══ Stored data ══
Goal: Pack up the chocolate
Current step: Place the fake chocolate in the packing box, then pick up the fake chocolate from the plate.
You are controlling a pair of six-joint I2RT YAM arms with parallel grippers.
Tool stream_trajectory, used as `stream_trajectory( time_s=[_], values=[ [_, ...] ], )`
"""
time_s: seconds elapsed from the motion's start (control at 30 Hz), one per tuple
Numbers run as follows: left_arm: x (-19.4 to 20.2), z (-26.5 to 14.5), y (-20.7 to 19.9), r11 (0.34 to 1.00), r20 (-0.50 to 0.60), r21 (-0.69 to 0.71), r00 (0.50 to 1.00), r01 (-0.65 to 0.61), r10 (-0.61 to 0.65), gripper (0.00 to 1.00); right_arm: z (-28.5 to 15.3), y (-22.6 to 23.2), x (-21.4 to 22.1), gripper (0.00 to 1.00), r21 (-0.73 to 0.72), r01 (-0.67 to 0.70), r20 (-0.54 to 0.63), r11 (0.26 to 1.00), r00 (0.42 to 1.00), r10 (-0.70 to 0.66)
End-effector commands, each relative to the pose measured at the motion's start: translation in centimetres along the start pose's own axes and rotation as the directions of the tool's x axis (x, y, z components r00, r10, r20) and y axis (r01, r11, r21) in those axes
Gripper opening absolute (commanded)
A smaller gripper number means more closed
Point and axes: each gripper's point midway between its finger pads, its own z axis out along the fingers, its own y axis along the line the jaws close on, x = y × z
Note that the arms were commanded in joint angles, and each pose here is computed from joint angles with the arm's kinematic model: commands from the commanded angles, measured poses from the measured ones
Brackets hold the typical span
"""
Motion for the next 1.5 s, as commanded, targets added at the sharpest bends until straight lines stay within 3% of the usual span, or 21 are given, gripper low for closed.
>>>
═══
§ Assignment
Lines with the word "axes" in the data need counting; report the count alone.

§ Result of this exercise
2